* PROBLEM TO WORK ON
In the listing below, a line holding "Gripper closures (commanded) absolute" and a line holding "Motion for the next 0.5" mark the range. Retype both exactly, with all lines between them.

* INPUT RECORDS
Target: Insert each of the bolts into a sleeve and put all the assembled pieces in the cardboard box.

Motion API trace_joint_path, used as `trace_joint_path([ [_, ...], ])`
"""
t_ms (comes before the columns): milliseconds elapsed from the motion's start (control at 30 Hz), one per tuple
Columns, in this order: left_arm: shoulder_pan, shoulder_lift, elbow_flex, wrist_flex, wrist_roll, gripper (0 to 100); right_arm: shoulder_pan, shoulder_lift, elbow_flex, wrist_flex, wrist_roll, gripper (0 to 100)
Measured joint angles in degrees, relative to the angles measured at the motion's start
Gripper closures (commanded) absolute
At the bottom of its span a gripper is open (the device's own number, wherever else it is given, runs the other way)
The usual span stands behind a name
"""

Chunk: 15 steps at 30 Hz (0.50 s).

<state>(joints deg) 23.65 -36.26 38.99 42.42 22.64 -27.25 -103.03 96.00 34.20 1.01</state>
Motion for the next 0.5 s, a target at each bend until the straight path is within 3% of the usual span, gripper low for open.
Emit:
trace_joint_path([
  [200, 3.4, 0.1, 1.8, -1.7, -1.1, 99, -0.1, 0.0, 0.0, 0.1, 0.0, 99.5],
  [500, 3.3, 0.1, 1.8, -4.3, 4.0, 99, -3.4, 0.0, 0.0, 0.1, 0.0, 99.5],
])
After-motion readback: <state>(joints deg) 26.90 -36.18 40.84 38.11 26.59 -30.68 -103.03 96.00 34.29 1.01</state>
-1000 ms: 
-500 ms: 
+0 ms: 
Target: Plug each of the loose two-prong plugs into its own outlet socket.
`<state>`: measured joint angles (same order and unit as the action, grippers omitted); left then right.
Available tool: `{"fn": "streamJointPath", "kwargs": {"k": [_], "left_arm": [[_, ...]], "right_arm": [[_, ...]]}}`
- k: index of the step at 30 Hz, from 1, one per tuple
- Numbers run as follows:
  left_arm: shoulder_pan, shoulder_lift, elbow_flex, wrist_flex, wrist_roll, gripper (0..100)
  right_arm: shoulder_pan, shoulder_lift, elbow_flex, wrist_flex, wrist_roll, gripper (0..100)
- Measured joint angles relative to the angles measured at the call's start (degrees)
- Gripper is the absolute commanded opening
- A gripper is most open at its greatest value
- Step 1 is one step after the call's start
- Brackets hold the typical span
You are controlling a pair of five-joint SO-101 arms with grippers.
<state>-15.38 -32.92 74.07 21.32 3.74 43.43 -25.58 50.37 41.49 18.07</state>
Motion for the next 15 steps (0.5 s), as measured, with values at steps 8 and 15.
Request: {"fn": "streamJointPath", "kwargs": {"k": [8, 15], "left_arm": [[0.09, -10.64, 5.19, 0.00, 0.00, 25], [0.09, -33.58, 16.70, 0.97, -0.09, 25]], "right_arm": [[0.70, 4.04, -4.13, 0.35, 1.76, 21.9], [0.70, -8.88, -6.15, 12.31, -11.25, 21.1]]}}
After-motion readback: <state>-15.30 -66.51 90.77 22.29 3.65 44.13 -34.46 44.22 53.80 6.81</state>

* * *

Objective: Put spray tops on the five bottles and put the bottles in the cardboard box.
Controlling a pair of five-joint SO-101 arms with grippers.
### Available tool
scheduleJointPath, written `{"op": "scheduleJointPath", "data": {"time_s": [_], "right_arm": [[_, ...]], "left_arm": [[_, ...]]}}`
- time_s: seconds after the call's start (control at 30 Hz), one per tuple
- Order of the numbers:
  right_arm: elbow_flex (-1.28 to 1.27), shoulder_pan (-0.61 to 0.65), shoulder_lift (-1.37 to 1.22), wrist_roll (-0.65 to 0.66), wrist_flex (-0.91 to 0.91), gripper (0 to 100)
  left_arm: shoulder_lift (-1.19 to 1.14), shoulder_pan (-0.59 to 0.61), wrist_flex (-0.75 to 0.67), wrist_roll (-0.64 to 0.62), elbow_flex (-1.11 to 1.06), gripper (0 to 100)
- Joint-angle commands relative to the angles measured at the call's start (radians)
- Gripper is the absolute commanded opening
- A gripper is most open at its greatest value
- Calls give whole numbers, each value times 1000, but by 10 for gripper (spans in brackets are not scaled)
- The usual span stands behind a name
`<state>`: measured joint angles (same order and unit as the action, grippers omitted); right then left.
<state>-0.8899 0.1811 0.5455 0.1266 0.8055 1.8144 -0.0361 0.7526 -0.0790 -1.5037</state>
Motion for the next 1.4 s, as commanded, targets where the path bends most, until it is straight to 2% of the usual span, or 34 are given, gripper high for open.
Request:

* SOLUTION FOR THIS PROBLEM
Gripper closures (commanded) absolute
At the bottom of its span a gripper is open (the device's own number, wherever else it is given, runs the other way)
The usual span stands behind a name
"""

Chunk: 15 steps at 30 Hz (0.50 s).

<state>(joints deg) 23.65 -36.26 38.99 42.42 22.64 -27.25 -103.03 96.00 34.20 1.01</state>
Motion for the next 0.5 s, a target at each bend until the straight path is within 3% of the usual span, gripper low for open.

The response to the exercise has been completed.